» **Task directions**:
Your task is to transcribe the entries below exactly, from their first line down to the line containing "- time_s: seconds", and to stop there.

» **Dataset extract**:

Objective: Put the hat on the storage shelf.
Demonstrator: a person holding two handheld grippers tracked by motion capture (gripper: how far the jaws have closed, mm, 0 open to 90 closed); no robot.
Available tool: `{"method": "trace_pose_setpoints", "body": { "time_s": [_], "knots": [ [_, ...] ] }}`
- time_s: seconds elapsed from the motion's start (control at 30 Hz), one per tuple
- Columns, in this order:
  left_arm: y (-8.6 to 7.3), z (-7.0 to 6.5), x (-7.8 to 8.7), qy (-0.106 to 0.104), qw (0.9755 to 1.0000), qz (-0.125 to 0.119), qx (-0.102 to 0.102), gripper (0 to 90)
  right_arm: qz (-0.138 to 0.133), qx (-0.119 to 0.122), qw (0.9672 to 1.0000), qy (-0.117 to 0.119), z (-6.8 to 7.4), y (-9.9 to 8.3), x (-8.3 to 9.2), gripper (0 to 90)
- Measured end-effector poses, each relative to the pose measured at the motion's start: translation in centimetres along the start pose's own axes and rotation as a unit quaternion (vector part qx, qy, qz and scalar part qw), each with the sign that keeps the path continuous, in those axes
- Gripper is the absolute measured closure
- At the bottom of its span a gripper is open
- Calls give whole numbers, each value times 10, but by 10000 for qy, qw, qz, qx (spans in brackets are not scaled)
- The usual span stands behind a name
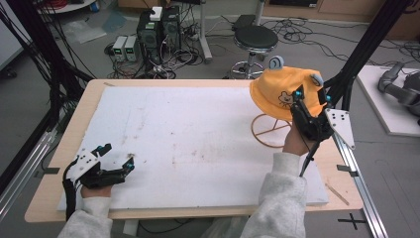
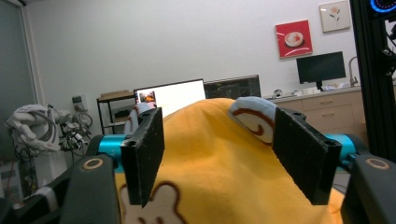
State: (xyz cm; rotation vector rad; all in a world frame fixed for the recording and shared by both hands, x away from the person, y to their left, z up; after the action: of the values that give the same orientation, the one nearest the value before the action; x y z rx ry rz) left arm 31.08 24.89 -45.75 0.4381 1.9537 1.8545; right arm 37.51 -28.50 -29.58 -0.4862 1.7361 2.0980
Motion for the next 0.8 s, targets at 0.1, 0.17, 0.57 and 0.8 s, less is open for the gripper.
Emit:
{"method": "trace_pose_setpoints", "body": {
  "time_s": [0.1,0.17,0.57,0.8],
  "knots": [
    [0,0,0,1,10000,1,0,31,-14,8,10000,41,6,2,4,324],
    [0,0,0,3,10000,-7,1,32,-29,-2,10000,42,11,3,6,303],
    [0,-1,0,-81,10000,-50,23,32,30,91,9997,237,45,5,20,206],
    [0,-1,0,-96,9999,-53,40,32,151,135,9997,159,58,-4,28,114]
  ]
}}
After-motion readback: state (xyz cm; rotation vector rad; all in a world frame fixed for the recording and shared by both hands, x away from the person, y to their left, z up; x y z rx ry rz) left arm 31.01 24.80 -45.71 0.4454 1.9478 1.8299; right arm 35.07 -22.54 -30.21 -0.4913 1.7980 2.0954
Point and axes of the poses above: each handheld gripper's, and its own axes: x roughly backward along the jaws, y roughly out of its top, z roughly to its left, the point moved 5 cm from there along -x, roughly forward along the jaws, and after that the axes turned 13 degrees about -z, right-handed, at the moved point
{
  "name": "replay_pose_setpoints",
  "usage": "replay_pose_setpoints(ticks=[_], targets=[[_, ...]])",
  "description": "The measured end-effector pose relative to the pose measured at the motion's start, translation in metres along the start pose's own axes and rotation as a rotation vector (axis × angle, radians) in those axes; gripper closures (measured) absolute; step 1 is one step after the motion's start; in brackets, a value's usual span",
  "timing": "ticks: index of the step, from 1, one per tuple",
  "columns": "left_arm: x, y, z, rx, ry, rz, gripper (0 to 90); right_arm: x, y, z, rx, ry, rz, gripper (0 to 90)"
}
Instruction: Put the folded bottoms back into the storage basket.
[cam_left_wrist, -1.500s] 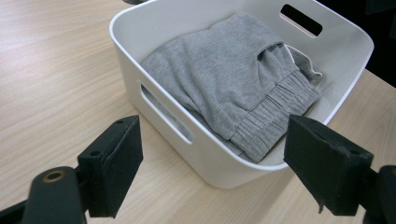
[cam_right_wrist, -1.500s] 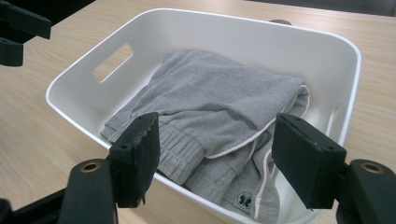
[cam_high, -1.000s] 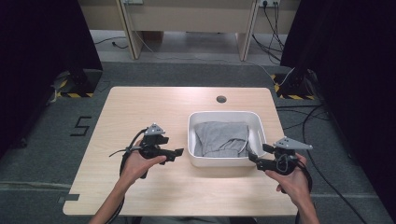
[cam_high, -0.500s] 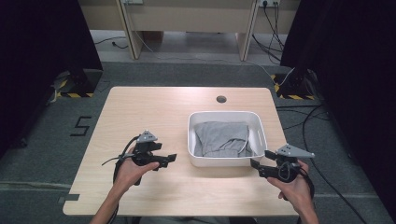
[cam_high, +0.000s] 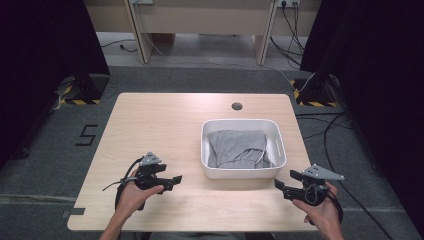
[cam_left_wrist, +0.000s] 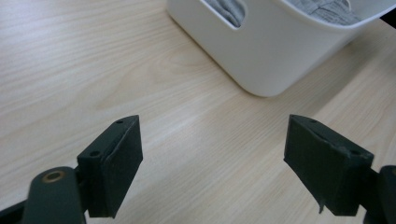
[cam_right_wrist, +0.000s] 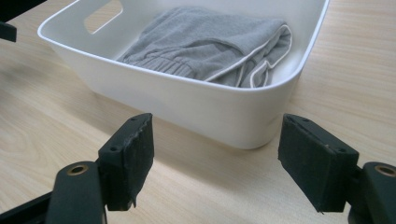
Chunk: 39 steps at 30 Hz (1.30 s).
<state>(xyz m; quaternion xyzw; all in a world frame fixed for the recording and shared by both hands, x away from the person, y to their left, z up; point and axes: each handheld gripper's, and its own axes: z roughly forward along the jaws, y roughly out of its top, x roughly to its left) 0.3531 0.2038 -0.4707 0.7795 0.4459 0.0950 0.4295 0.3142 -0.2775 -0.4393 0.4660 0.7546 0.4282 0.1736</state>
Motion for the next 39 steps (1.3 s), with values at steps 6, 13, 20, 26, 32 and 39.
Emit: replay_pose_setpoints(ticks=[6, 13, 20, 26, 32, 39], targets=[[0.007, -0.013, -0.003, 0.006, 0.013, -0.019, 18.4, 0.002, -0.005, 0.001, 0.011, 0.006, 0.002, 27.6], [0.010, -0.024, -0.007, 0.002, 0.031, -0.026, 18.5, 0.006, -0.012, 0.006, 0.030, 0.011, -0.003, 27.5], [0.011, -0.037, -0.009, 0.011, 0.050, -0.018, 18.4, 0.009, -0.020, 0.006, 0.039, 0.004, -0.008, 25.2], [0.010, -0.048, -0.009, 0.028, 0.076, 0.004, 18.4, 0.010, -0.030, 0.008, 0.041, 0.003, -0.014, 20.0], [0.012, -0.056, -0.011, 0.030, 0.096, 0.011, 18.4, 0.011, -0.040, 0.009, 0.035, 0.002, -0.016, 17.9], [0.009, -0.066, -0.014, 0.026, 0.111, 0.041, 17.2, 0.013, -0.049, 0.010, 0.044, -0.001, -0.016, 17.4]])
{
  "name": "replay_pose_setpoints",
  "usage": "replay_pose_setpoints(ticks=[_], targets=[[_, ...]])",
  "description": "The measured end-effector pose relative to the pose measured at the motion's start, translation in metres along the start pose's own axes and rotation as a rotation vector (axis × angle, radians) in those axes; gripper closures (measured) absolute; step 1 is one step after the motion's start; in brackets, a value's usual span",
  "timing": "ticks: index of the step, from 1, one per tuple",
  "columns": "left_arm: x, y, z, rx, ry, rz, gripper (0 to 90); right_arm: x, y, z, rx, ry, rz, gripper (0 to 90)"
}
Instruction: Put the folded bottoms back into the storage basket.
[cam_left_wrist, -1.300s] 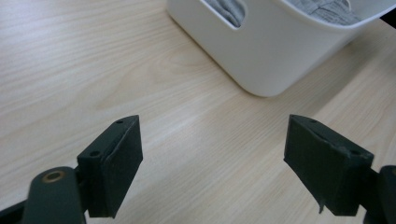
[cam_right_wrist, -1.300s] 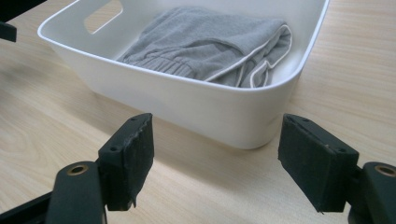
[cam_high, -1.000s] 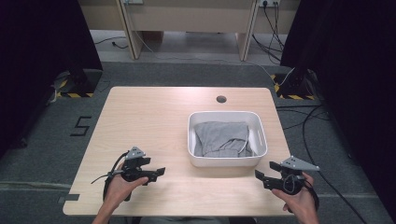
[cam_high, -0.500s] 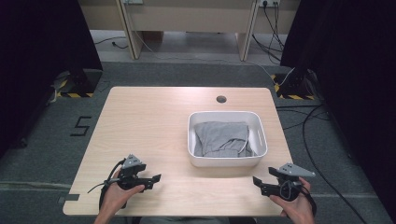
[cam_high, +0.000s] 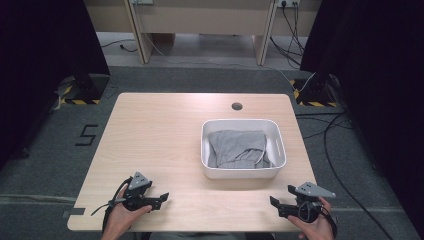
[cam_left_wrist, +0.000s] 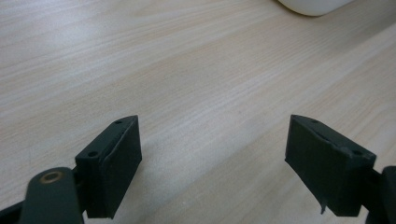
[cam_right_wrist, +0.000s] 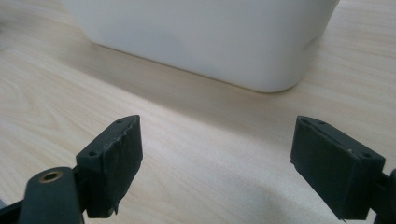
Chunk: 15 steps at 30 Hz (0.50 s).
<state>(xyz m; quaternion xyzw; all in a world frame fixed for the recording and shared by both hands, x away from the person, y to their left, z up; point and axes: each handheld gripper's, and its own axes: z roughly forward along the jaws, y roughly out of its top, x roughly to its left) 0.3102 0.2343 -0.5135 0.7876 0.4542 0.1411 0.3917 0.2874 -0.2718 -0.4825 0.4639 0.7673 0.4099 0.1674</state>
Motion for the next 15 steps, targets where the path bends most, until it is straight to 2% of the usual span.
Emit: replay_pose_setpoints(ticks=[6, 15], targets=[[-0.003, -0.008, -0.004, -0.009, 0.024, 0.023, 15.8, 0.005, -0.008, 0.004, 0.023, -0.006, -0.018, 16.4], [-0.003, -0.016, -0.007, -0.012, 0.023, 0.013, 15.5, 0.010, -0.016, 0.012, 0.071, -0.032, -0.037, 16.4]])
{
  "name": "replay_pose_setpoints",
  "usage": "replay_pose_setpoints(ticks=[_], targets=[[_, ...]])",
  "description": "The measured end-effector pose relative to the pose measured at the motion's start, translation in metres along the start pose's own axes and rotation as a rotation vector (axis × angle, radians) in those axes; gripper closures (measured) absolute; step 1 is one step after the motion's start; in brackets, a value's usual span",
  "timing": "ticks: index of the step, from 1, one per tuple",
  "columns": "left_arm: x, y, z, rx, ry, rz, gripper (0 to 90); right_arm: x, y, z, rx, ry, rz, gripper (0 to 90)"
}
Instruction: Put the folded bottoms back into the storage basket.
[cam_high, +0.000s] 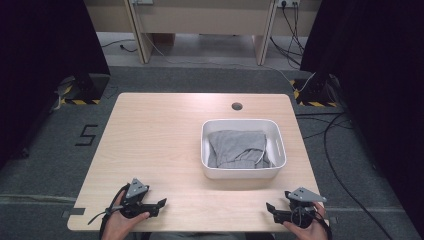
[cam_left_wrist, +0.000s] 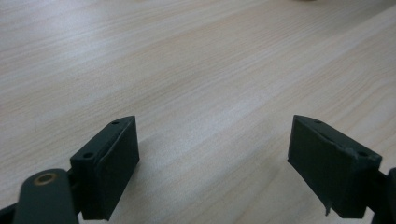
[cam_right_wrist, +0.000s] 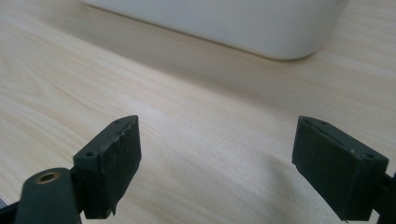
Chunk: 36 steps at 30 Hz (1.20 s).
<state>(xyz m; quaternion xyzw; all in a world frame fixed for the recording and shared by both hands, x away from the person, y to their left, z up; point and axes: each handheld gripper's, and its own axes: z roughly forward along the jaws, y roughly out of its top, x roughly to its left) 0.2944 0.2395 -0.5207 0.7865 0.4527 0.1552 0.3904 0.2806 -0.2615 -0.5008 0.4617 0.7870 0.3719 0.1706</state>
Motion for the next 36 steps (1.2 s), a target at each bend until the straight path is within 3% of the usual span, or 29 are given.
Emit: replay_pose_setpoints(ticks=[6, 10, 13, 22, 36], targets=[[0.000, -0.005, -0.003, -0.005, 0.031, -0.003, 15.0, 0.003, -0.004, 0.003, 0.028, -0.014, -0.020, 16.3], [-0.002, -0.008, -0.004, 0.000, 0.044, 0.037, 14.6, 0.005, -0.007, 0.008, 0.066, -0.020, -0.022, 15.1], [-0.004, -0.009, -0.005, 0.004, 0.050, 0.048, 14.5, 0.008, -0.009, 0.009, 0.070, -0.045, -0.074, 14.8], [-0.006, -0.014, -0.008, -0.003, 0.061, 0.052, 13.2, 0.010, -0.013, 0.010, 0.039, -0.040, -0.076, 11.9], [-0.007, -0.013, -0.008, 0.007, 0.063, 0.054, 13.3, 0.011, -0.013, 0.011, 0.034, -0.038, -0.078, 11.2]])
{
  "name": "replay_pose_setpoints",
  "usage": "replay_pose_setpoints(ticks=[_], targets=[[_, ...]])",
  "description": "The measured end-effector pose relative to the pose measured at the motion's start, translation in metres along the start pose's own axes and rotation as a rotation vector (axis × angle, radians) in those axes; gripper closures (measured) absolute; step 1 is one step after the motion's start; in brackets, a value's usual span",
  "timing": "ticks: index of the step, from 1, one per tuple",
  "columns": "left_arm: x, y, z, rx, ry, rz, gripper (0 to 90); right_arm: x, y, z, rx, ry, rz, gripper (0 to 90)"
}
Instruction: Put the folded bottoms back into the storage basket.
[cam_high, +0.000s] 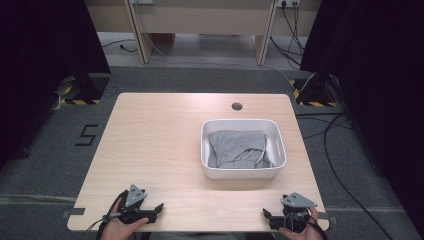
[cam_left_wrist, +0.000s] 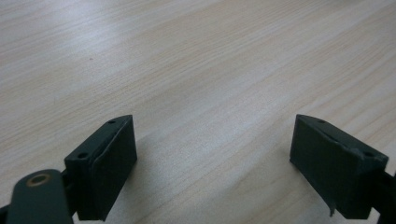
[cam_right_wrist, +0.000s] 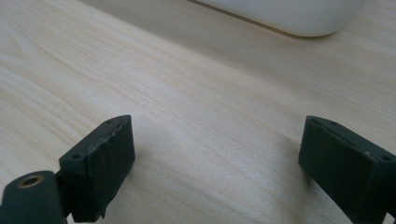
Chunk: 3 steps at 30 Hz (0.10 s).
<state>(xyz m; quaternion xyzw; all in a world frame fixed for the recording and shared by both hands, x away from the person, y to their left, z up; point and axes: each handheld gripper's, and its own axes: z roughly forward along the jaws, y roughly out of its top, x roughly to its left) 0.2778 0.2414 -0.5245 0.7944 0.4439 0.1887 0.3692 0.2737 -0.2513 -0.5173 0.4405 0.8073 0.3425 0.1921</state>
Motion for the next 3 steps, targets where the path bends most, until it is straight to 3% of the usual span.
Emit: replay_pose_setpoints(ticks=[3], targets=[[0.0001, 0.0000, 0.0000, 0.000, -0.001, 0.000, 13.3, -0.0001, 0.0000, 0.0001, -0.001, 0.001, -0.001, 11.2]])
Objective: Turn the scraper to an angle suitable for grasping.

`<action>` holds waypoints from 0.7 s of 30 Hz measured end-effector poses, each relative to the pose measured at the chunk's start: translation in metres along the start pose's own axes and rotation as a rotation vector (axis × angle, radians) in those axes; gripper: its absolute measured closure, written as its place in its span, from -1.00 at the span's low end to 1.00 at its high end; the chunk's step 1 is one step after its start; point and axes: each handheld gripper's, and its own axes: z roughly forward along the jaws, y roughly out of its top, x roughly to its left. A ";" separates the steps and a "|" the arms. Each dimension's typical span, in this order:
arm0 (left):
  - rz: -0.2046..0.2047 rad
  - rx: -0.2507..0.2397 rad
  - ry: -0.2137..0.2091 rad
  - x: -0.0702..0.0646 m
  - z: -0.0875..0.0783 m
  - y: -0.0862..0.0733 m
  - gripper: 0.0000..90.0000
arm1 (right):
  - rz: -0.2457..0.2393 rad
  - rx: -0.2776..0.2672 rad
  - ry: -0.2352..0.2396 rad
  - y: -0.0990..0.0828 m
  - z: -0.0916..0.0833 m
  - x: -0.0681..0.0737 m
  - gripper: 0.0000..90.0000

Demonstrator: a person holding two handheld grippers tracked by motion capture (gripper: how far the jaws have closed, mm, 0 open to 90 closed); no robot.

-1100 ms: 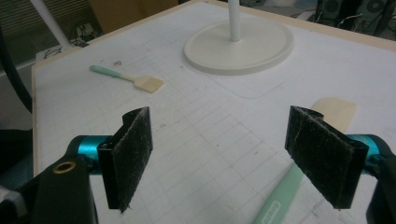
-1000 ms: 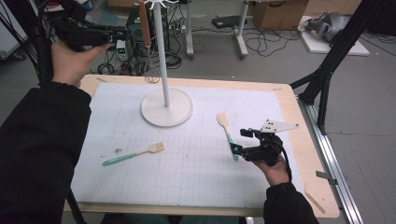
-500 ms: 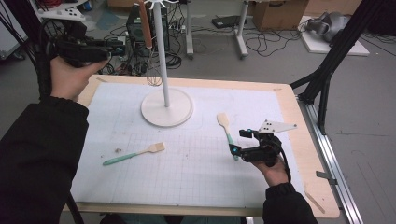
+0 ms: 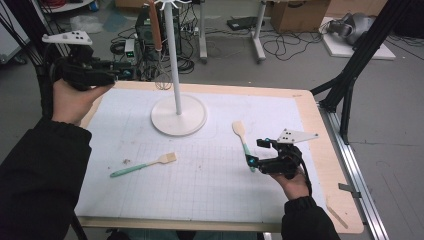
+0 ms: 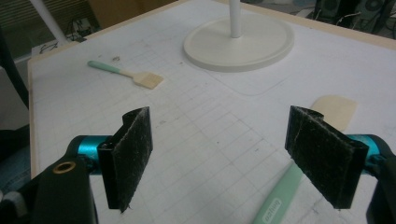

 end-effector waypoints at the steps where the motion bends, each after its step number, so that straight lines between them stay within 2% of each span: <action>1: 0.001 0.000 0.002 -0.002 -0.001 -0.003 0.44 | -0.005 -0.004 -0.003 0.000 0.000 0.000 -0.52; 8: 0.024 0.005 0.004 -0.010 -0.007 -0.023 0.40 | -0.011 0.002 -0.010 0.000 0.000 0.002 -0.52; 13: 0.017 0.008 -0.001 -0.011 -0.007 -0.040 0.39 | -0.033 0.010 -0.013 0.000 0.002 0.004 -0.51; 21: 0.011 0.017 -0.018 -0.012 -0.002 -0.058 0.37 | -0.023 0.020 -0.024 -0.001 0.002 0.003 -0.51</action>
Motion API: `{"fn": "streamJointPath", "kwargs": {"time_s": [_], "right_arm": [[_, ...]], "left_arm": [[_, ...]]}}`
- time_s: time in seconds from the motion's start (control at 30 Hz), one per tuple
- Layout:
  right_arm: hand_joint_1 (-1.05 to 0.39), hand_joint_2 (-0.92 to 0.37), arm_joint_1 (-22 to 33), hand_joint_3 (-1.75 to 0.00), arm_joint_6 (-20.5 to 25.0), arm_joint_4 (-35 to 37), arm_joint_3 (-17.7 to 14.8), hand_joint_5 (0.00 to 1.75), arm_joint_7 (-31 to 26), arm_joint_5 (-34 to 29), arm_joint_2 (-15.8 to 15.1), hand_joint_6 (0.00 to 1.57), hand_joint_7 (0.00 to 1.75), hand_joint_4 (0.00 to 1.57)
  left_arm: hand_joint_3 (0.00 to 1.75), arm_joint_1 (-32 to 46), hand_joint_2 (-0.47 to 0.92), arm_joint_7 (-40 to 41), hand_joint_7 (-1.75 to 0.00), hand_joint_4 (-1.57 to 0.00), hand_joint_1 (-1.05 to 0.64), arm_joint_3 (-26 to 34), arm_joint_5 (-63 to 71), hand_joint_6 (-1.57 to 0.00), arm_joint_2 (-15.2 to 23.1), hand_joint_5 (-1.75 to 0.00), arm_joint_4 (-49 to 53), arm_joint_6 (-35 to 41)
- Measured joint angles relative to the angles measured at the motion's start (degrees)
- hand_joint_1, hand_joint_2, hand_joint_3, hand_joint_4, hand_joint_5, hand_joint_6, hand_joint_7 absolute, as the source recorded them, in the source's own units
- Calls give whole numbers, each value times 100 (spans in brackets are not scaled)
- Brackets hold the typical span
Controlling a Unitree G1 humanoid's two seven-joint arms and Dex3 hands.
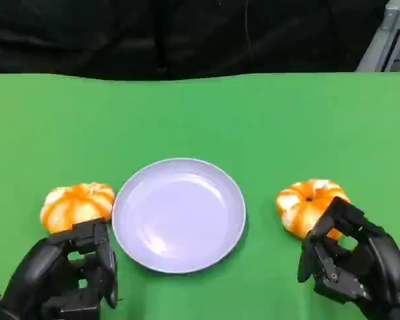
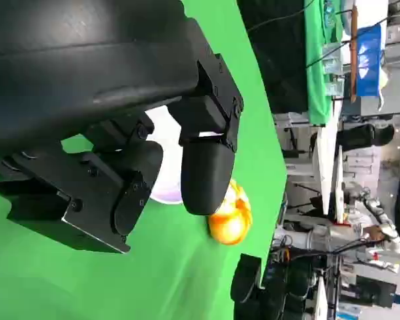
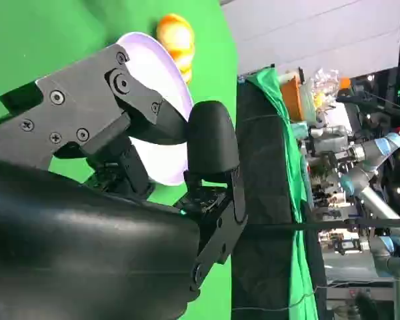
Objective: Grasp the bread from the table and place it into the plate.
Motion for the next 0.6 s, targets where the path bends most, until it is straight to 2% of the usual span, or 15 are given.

» **Response for this exercise**:
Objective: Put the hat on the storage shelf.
Demonstrator: a person holding two handheld grippers tracked by motion capture (gripper: how far the jaws have closed, mm, 0 open to 90 closed); no robot.
Available tool: `{"method": "trace_pose_setpoints", "body": { "time_s": [_], "knots": [ [_, ...] ] }}`
- time_s: seconds elapsed from the motion's start (control at 30 Hz), one per tuple

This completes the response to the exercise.